With last week movements (on position and prices), it was expected market to wake up in a bumpy mood. CFTC’s was all over the place, Soybeans have been up +4.28% over the week, +8.11% on SoyMeal, +4.49% on Corn, -0.11% on Wheat but -1.94% on MATIF Wheat in euro. So that was some kind of ride last week. And wheat was the driver of yesterday’s session. Closing up +14 cents. Short covering mostly, Corn was dragged up much less significantly while Soybeans ticked down, they probably needed a breather from the last week move.


Wheat rebound has been fueled by CFTC’s COT. Indeed, the weekly sum of Reuters estimates was forecasting funds sold 8,500 lots, they actually sold 38,425 lots (increasing by the meantime their short position to 106,163 lots) and there was some obvious short covering. The last CFTC was all over the place, funds reduced short on Corn to 136,705 lots (buying 25,160 lots) and increase long on Soybeans to 100,216 lots (buying 26,475 lots). As of yesterday night, it’s now estimated the cumulated funds short position on Wheat, Corn and Soybeans is now only 41,000 lots… But with quite some spreads between the products!

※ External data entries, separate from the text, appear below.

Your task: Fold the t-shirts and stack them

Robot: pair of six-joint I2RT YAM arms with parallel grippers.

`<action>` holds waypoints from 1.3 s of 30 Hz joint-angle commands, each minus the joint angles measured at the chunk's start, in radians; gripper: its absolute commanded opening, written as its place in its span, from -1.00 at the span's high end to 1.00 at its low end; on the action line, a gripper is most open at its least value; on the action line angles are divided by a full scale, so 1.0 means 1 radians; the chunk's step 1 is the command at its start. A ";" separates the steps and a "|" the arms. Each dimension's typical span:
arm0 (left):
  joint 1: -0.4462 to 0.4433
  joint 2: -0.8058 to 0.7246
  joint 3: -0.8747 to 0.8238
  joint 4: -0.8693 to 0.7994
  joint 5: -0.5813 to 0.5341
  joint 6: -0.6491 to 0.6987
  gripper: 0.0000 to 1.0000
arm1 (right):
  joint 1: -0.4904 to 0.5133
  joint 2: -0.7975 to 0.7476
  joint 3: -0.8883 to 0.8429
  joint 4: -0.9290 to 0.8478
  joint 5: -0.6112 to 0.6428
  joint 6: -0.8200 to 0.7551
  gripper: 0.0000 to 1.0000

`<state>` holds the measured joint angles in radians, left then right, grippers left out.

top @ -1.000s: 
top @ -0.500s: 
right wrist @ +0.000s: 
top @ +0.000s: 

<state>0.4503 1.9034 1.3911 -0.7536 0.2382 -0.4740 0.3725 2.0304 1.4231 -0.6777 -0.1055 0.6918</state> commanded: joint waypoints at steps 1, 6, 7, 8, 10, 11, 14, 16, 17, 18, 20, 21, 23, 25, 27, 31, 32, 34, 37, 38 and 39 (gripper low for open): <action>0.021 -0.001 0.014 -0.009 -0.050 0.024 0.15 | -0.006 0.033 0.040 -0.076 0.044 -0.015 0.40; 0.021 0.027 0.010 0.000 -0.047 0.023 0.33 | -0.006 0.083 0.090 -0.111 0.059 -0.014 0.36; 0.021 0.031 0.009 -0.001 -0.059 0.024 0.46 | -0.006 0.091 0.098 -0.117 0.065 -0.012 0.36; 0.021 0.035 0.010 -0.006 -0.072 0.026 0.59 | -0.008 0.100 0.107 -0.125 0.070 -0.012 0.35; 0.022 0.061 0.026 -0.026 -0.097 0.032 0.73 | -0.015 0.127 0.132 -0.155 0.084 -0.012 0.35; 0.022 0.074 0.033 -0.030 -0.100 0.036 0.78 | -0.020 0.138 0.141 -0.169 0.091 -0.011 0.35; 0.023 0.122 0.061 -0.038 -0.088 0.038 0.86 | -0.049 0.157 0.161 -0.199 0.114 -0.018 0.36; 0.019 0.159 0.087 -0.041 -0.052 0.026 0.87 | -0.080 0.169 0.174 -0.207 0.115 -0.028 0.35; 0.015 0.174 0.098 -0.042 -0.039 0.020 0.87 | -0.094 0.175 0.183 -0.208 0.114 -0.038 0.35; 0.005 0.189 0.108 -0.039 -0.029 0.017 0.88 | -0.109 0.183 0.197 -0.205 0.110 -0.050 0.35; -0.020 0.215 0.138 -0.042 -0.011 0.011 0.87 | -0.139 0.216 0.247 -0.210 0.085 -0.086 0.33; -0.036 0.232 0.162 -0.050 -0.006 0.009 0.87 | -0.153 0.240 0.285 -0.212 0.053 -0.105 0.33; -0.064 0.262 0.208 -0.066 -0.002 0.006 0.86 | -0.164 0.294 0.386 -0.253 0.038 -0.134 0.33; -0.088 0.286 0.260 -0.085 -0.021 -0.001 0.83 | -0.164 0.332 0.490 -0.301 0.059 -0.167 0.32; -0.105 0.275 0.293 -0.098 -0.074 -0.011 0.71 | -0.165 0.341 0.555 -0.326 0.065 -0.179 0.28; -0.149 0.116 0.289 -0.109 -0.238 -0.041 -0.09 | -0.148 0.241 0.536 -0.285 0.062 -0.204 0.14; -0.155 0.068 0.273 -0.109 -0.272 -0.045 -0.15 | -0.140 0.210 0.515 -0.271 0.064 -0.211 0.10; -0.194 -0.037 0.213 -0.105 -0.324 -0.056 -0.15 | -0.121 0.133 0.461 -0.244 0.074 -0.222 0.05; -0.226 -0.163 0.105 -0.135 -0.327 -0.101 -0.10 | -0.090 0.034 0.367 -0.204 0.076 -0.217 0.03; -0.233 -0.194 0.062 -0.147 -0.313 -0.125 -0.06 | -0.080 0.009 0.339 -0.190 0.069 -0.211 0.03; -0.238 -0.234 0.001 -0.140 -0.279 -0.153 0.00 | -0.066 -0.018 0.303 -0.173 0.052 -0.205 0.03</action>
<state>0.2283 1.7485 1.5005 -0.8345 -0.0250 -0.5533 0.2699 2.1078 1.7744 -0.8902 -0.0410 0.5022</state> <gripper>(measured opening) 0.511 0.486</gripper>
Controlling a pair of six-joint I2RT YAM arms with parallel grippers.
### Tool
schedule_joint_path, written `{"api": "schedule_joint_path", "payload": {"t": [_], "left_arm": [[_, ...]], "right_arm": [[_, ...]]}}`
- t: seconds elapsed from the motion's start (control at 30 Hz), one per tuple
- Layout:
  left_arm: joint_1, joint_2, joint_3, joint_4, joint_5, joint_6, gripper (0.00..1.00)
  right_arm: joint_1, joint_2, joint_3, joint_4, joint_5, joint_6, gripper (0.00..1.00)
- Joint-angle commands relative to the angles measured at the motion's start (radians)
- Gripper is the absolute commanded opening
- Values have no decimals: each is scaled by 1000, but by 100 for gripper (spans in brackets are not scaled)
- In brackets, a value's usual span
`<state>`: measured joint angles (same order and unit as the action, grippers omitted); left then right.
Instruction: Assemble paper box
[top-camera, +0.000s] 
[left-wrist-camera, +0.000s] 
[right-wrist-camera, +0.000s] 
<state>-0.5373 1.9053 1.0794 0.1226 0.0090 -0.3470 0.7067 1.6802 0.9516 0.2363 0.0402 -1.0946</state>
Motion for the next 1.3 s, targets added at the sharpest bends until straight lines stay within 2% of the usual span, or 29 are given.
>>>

Funds were buying indeed everywhere yesterday: they bought 12,000 lots of Corn, 2,000 lots of Soybeans and 10,000 lots of Wheat. So it’s mostly a short covering action with no fundamental basis. US dry conditions is expanding but this is very moderate and this is still much better than last year. Wheat condition is also better: 57% of G/E, this is +1% versus last week and +13% versus last year. So there was nothing really fundamental to justify this rebound, but technical, seasonality and short covering were leading the sentiment.


Night session is quiet, Wheat is ticking down, Corn ticking up but there’s nothing significant. Soybeans are up more significantly. The focus is still on South American weather.


Still in ratings, French wheat condition is still very good, 92% of G/E, 38% is at the 2 node stage, this is double than last year. In other words, we’re still talking about 12 to 15 days of advance. Bloomberg survey showed expectations are between 40.23MT and 43.9MT. MATIF rebound was likely technical and following Chicago then. It could continue to go up, it’s compliant with the season, but if France is outputting again more than 40MT of Wheat, this might be very damaging.


Export inspections were actually good! Wheat was better than expected to 457kT but this is still not enough, wheat needs 496.9kT for the next 7 weeks, this is going to be a tough challenge. Corn needed to be above the million tons and did it (1.089MT). 20 weeks to go and 20MT to go more or less, this will also going to be a tough one. Soybeans seems to have kicked off their lower seasonality pattern and did just above what was needed to 257kT. There is still significant risk that neither corn nor wheat US exports will reach USDA expectations.


Reuters reported Algeria bought 200,000T of Durum between $272 and $273. Ethiopia is back on the market seeking 60,000T of Wheat.


Crude Oil still have a $40 handle despite the fact talks about the freeze in Doha failed. There’s a strike in Kuwait having an impact on their production, which is compensating the bearish side of fundamentals. Saudi said they’d be ready to compensate the flow if needed so not sure this is actually very bullish should it last just a few days. On Freight, Baltic Dry Index keeps rebounding, +37.87% YTD and +127.24% since the historical lows! Gold is rebounding today but is still below $1,240.


EURUSD is slightly stronger above 1.13. Market is awaiting for the next fundamental event but US dollar weakness seems to be the mood by default.